Using Jesus as an example though, he didn’t avoid the culture wars of his day, but he was pretty good at not letting them define him. The Pharisees often tried to suck him in, trying to trap him, posing questions that Jesus couldn’t answer without upsetting someone, questions like today’s “Is it lawful for a man to divorce his wife?” Their intent was always to get him into a legalistic war of words but he was pretty elusive and hard to pin down. It seems like the Pharisees never figured out that Jesus was always the smartest one in the room.

In this case, Jesus’ answer is basically that while divorce is permissible, it is not desirable. He uses the question to uphold the ideal of marriage where in the strange mathematics of marriage one plus one equals one; two become one flesh. It’s always interesting that this text that is actually about divorce is used so often at weddings but that’s because of the way Jesus turned his answer away from the legalistic trap the Pharisees tried to set and instead pointed toward the ideals of what God has in mind for marriage.

Divorce and the status of those who were divorced was an issue in Jesus’ time and it wasn’t all that long ago that it was an issue in our time.
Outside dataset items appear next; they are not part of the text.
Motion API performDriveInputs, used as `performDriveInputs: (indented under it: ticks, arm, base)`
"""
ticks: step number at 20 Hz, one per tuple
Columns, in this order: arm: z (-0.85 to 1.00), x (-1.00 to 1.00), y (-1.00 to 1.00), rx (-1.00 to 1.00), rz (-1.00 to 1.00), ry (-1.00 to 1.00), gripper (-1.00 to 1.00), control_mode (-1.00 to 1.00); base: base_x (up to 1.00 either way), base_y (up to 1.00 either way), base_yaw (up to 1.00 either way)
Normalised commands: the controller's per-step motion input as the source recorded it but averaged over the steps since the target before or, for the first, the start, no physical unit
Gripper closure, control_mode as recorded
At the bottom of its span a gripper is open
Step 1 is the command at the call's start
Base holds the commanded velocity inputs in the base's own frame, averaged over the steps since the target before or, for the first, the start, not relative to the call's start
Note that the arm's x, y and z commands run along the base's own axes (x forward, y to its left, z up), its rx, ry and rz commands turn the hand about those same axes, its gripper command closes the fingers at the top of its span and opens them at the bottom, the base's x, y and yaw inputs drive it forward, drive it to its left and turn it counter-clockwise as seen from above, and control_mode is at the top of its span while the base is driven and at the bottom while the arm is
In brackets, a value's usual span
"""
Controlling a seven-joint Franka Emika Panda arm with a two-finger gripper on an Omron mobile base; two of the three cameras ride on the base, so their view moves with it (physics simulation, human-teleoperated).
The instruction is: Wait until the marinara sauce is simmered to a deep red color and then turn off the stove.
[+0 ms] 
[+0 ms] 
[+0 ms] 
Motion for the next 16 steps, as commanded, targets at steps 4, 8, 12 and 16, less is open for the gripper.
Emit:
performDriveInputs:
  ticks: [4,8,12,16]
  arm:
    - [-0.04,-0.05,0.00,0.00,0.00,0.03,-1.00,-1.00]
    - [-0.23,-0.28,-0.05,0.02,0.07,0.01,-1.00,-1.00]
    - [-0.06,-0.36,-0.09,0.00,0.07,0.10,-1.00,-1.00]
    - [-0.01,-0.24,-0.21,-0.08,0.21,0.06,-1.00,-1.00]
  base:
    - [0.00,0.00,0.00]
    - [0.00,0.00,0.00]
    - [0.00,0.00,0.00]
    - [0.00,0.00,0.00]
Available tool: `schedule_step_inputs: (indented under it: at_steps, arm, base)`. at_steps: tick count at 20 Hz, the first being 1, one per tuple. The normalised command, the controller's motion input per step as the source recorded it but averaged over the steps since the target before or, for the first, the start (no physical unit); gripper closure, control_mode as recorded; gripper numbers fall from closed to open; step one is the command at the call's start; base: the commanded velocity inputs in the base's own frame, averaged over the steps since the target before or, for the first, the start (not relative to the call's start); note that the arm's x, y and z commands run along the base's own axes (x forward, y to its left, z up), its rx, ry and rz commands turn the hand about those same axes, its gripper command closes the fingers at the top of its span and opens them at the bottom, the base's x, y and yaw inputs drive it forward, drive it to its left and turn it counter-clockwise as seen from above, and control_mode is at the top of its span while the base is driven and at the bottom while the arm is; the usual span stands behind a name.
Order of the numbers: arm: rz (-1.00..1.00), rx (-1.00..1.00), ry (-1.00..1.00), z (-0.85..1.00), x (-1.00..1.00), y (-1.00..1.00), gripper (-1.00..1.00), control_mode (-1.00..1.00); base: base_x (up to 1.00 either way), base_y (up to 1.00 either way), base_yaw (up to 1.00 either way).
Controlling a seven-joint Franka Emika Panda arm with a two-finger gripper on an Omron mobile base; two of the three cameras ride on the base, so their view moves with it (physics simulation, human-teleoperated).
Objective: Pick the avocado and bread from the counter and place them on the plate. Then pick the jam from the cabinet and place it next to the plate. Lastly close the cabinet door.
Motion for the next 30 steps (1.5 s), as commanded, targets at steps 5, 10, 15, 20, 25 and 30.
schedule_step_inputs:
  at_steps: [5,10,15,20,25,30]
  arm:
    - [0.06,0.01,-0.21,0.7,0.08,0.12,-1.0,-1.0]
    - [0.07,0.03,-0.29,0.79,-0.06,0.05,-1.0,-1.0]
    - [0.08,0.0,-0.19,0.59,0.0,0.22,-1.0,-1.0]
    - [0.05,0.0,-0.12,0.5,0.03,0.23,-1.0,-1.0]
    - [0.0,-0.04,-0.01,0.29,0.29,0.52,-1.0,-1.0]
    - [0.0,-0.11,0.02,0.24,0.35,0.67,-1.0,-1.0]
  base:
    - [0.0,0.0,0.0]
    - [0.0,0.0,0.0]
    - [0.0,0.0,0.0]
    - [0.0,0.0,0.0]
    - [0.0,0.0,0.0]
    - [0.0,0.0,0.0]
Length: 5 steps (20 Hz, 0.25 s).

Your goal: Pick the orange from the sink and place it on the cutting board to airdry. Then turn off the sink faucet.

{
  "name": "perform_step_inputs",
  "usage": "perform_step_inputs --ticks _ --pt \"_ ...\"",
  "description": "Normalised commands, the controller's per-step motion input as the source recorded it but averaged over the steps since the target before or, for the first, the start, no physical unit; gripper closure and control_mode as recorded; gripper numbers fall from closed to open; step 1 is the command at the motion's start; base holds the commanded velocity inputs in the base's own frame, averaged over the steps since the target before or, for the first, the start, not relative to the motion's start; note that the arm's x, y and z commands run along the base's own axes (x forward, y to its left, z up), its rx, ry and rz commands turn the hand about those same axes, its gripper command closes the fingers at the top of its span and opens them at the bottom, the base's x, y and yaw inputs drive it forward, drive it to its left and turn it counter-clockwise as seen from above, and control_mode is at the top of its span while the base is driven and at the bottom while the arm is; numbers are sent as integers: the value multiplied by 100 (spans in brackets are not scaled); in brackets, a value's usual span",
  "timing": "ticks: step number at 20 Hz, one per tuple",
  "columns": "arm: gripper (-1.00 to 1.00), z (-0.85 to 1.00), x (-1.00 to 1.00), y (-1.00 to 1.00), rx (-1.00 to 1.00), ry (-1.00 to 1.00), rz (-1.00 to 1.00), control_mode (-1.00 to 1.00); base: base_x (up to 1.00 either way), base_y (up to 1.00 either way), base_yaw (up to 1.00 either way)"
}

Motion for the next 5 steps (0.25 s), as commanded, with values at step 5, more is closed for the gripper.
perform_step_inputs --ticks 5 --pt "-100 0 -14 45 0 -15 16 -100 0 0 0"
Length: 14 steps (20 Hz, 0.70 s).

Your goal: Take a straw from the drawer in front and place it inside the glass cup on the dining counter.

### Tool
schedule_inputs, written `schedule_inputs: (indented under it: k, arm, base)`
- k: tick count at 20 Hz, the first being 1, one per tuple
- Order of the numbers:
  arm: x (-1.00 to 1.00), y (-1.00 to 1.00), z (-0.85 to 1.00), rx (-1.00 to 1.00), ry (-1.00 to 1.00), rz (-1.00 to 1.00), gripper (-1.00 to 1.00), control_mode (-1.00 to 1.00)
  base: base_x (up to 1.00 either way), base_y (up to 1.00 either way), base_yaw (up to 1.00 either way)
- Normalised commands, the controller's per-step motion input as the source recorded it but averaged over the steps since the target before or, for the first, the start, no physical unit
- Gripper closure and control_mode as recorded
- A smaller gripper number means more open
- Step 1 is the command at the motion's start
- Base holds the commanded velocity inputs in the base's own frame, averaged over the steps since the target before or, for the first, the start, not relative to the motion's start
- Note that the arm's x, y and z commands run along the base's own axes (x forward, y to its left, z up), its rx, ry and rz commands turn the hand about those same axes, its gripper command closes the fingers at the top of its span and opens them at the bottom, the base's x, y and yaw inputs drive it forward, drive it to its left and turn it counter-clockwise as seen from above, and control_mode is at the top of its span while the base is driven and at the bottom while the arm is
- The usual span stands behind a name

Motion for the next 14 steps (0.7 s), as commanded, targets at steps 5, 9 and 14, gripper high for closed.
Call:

Not so much these days though, when the divorce rate is at least 50%, maybe higher. I remember though, when I was in elementary school, if there was one kid in your class whose parents were divorced that was a surprise; by the time I was teaching school it wasn’t a surprise if close to half the kids were in that situation; now I assume there are even more. I don’t think anyone would see this as a positive development, but at least divorce is not the source of shame and embarrassment that it once was. It’s just part of the landscape, more or less accepted by everyone, including the church, as part of today’s reality.

Is divorce an example of the church giving in to the culture though? In today’s text, after disarming the Pharisees, as Jesus addressed his disciples in private, we get three verses that we perhaps wish weren’t there, verses about how anyone who divorces and remarries commits adultery. That’s harsh, difficult to hear but even harsher and more difficult to hear in Jesus time when if adultery was proven the punishment was death by stoning. They’re verses that one would like to ignore which is what we tend to do when the Bible says something we don’t like, or we would like to explain them away because they convict so many of us, if not personally then concerning someone we know and love. The finger that we prefer to point at others comes a little too close.

It may be though, that this is another example of overstatement to make a point not unlike what we had in last week’s gospel about cutting off body parts and plucking out eyes. Using the harsh terms that he does about divorce and remarriage may be Jesus’ way of highlighting the seriousness of this topic, both the marriage part of it and the divorce part, emphasizing the fact that none of it should be taken casually or lightly.

A part of me says that calling these verses overstatement is an example of trying to explain them away, but then I think maybe not; maybe that is what’s going on because verses like this don’t sound like Jesus. He wasn’t harsh and legalistic. He wasn’t afraid to acknowledge the reality of sin either, but he didn’t beat people over the head with it in order to induce guilt but instead used it as a way to get at the reality of grace and forgiveness.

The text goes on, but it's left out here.